The 3,500-kilometre highway begins its mainland stretch in Prince Rupert,
curves north toward Terrace, dips down and heads east to Prince George before
snaking through Alberta, Saskatchewan and ending in Macdonald, Manitoba. The
RCMP had been actively investigating cases involving 18 teenage girls and young
women who had been murdered or gone missing since 1969 along the 720-kilometre
stretch linking Prince Rupert and Prince George.

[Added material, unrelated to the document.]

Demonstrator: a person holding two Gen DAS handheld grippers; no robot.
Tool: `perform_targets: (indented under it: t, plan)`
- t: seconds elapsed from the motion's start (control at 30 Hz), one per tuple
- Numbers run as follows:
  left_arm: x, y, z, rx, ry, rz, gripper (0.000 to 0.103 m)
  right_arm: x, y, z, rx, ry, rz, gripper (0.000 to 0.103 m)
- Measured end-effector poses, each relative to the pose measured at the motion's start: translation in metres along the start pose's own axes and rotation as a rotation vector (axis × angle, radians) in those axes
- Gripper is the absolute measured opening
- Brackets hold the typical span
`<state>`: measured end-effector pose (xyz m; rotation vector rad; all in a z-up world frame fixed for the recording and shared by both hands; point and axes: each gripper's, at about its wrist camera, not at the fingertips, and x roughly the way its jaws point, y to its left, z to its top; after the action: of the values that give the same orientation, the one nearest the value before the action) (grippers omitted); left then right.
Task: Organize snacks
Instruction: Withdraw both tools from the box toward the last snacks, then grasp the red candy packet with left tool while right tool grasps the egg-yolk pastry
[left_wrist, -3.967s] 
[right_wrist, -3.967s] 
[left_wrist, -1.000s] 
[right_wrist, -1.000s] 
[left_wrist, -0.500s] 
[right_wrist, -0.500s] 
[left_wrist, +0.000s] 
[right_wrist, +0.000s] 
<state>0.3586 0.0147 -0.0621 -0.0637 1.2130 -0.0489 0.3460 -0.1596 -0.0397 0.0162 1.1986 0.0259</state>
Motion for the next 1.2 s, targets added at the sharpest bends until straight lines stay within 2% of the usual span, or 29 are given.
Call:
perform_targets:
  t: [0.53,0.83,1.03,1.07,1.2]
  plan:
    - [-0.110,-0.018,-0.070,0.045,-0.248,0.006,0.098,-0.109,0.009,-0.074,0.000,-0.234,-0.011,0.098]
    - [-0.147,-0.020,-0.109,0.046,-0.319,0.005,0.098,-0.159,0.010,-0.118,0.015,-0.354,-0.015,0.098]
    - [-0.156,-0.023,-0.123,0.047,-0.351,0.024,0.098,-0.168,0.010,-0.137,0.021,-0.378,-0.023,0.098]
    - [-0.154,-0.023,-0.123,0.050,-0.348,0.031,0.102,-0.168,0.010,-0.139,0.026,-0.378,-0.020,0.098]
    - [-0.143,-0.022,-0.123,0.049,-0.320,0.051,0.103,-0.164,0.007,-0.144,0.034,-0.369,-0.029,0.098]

Hall had plenty of experience covering such investigations, having
worked the crime beat at the Sun since 1986,
including reporting the trial of serial killer Clifford Olson. On this trip, he
spent three days talking with Chipman’s family, volunteer searchers, a
criminology professor at Northwest Community College in Terrace, locals and
RCMP officer Fred Maile, who had helped solve the Olson case. Hall’s resulting
2,700-word feature focused on community concerns as well as the family’s
agonizing search for something that belonged to their daughter—a piece of
clothing, jewellery—that might lead to her discovery. He says he couldn’t have
conveyed that detail if he had not driven the highway. “You can’t describe it
unless you experience it first-hand. It’s invaluable to impart to your reader.”
But these types
of assignments, once standard in print newsrooms, are now rare, victims in
another way—of tight budgets, staff cutbacks and tiny travel funds. As a
result, reporters and editors must find new ways of keeping this story alive,
which now goes back 41 years, includes 13 recovered bodies and five
disappearances, yet no murder charges. Print journalists have faced allegations
of apathetic coverage and even racism—more than half the women were native—by
victims’ families, aboriginal activists and native women’s organizations. They
claim the media assign a lesser value to aboriginal women; scant coverage over
the years is proof. Many reporters reject this, laying blame, instead, on
resources and time constraints, which force them to develop new tactics to keep
these cold cases hot.
The earliest
case included in the RCMP’s investigation, Project E-Pana, is that of Gloria
Moody, 27, whose body was found beaten and sexually assaulted off the highway
in October 1969. By 1974, five more women and teenage girls thought to be
hitchhiking were found dead on or near Highway 16. The media paid little
attention, even after the town of Terrace held a vigil in 1998, dubbed “Highway
of Tears.” The Province,
the first major paper to pick up on the title, did not mention it in a news
story until 2000. It took another five years for the RCMP to launch Project
E-Pana, a homicide unit with a mandate to investigate commonalities between
victims’ files and determine if a serial killer was responsible. Meanwhile, the
list of cases swelled to nine names, then doubled to 18 in 2007, when the RCMP
added similar unsolved cases that had occurred along highways 5 and 97, which
intersect with Highway 16.
Given the slow
and sporadic media coverage, many have argued that more tears have been spilt
on this highway than ink devoted to the story. Journalists, claim critics, only
react when a new body is discovered or a police search conducted. The latter
took place last August and resulted in a fresh slew of coverage. Over the
years, the highway and the women intrinsically linked to it fade in and out of
public attention.
* * *
At about 8:50 a.m. on Friday, August 28, 2009, Sam Cooper,
an intern at The Province,
wasbusing
to work when his assigning editor, Andy Ross, called on his cell. “Where are
you? Are you close to the office?” Ross knew Cooper was capable, and thanks to
reduced summer staffing, the rookie was about to be handed a story on the
Highway of Tears. “You’re going to Prince George,” said Ross. Cooper, who had
earned a one-year certificate in journalism at Langara College in 2005, was
surprised and excited at the prospect. He had followed the coverage while
reporting on aboriginal communities for the Vancouver-based newspaper North
Shore Outlook.
At 11 a.m.,
Cooper arrived at the Vancouver airport with a laptop and BlackBerry from the
office and the clothes on his back. He planned his strategy during the one-hour
plane ride north. The news story had broken the previous evening, when the RCMP
announced they had begun searching a property west of Prince George, in Isle
Pierre, for the remains of Nicole Hoar. The tree planter from Red Deer,
Alberta, had been missing for seven years. She was also the first victim in the
string of disappearances that the RCMP had identified as Caucasian.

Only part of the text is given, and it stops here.